GBPUSD news - page 5

 

Pound Resilience Shows House-Price Drop No Barrier to Rate Bets

The pound was about 0.4 percent from a 22-month high versus the euro amid bets a cooling housing market won’t be enough to prevent the Bank of England from being the first major central bank to increase interest rates.

Sterling was little changed versus the dollar after Rightmove Plc said house prices in England and Wales fell for the first time this year in July. The pound has been the best-performer in the past 12 months among a basket of 10 major currencies as a strengthening economy spurred bets central-bank officials led by Governor Mark Carney will increase borrowing costs in the first half of 2015. U.K. government bonds were little changed before a sale of 10-year debt tomorrow.

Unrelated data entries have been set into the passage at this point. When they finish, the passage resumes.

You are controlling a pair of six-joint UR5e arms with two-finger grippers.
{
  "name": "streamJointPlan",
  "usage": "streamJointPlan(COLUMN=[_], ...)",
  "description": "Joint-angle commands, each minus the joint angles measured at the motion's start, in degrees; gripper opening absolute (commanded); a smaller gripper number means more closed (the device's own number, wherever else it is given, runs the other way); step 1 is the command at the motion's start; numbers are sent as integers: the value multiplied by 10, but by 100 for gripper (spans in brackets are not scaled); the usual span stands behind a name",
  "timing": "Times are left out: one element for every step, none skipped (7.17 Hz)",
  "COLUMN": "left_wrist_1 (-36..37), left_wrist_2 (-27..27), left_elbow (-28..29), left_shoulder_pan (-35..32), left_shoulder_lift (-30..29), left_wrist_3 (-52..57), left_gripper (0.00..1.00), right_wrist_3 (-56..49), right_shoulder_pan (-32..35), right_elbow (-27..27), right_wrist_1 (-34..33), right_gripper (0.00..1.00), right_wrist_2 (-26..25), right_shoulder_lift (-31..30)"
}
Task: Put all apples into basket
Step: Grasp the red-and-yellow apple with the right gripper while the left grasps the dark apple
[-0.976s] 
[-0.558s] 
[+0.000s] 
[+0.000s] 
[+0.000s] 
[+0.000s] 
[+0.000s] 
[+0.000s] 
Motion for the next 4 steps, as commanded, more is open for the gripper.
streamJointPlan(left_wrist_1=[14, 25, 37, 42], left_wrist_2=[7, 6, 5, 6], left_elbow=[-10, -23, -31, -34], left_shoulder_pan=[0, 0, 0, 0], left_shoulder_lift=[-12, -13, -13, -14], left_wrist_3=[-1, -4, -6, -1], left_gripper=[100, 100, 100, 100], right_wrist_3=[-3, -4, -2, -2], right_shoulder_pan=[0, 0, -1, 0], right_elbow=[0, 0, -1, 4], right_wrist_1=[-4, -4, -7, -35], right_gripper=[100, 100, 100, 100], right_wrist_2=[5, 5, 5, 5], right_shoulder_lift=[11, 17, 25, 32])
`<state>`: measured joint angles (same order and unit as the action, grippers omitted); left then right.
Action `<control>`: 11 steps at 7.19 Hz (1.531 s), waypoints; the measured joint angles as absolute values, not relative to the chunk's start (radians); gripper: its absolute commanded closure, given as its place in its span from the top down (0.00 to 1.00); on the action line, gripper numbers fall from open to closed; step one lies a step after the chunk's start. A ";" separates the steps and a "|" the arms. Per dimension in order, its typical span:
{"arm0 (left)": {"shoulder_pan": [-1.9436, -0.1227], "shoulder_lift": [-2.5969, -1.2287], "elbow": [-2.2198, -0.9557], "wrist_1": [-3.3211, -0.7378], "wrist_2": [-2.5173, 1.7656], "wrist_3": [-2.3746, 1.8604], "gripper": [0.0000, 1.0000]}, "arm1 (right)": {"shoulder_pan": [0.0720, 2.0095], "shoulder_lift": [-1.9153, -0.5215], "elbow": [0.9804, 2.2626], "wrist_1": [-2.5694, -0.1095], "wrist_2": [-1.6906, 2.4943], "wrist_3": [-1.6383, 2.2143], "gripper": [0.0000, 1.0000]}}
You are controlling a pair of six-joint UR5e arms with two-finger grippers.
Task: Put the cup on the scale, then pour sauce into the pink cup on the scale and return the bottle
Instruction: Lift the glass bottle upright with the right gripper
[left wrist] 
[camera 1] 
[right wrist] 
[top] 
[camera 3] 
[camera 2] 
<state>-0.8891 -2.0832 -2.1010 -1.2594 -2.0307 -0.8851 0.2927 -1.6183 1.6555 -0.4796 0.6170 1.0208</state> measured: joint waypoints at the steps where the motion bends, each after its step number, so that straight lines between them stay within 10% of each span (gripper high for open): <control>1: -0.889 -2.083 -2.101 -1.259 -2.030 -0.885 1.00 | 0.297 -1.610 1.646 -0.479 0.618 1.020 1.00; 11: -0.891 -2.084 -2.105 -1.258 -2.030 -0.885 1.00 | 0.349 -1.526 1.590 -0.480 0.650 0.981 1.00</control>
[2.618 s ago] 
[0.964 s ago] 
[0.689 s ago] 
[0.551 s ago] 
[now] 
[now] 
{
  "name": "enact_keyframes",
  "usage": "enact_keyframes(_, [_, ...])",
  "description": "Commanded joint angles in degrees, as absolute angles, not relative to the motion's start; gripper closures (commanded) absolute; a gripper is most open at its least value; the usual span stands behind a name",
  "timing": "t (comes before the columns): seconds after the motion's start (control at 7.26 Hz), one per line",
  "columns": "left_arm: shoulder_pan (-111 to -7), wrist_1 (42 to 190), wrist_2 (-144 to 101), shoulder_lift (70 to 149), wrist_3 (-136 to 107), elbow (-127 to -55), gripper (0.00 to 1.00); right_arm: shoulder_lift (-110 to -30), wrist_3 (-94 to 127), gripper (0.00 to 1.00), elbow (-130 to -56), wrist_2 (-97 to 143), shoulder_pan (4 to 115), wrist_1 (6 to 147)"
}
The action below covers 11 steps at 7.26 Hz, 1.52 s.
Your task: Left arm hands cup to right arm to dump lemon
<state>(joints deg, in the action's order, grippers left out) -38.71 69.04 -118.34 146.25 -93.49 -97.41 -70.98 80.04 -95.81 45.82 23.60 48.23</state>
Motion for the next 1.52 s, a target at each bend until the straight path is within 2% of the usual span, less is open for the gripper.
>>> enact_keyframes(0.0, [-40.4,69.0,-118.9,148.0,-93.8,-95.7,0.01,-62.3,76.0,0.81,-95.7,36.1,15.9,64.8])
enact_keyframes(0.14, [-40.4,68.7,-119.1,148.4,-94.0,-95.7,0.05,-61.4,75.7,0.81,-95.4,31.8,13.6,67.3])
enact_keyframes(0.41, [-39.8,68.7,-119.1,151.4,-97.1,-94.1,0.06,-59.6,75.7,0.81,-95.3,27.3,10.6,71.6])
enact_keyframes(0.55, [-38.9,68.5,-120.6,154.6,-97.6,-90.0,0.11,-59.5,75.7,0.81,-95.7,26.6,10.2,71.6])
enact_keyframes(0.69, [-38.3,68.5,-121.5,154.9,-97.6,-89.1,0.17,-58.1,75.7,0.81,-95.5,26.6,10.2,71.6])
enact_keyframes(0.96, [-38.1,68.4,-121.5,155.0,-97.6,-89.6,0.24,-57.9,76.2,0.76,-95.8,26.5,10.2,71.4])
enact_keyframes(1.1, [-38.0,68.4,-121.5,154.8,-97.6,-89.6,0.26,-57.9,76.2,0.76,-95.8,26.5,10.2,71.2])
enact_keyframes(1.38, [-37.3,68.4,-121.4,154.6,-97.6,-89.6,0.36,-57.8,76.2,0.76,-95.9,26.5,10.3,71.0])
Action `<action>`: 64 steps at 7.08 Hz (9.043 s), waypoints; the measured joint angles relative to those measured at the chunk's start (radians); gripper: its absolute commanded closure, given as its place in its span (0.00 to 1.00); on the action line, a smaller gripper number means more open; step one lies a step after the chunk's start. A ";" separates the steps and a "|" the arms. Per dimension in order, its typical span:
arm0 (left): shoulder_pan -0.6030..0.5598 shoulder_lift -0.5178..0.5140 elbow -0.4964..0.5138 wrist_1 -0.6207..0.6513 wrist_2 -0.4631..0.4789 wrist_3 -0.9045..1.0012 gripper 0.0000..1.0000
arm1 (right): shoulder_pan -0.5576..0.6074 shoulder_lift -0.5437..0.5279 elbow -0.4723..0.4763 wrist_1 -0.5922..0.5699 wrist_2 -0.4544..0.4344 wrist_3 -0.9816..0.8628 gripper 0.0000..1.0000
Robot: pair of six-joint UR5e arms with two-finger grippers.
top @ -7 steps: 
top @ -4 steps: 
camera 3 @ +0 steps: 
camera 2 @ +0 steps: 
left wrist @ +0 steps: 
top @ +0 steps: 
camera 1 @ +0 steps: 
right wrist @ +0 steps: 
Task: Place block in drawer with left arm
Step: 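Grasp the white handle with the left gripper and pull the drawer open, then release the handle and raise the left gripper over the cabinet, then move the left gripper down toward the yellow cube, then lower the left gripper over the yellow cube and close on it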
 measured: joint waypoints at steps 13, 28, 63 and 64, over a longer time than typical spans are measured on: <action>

“Little has changed in terms of the structural direction and there should be further pound strength ahead,” said Neil Jones, head of hedge-fund sales at Mizuho Bank Ltd. in London. “There is some profit taking on long sterling positions, some of the housing data may be coming in a little bit on the lighter side given the previous performance. But there’s more to come, there’s an underlying bid to the pound.”

A long position is a bet an asset’s value will increase.

Sterling was at 79.24 pence per euro at 5 p.m. London time after touching 78.89 on July 17, the strongest level since September 2012. The pound was little changed at $1.7066. It appreciated to $1.7192 last week, the highest since October 2008.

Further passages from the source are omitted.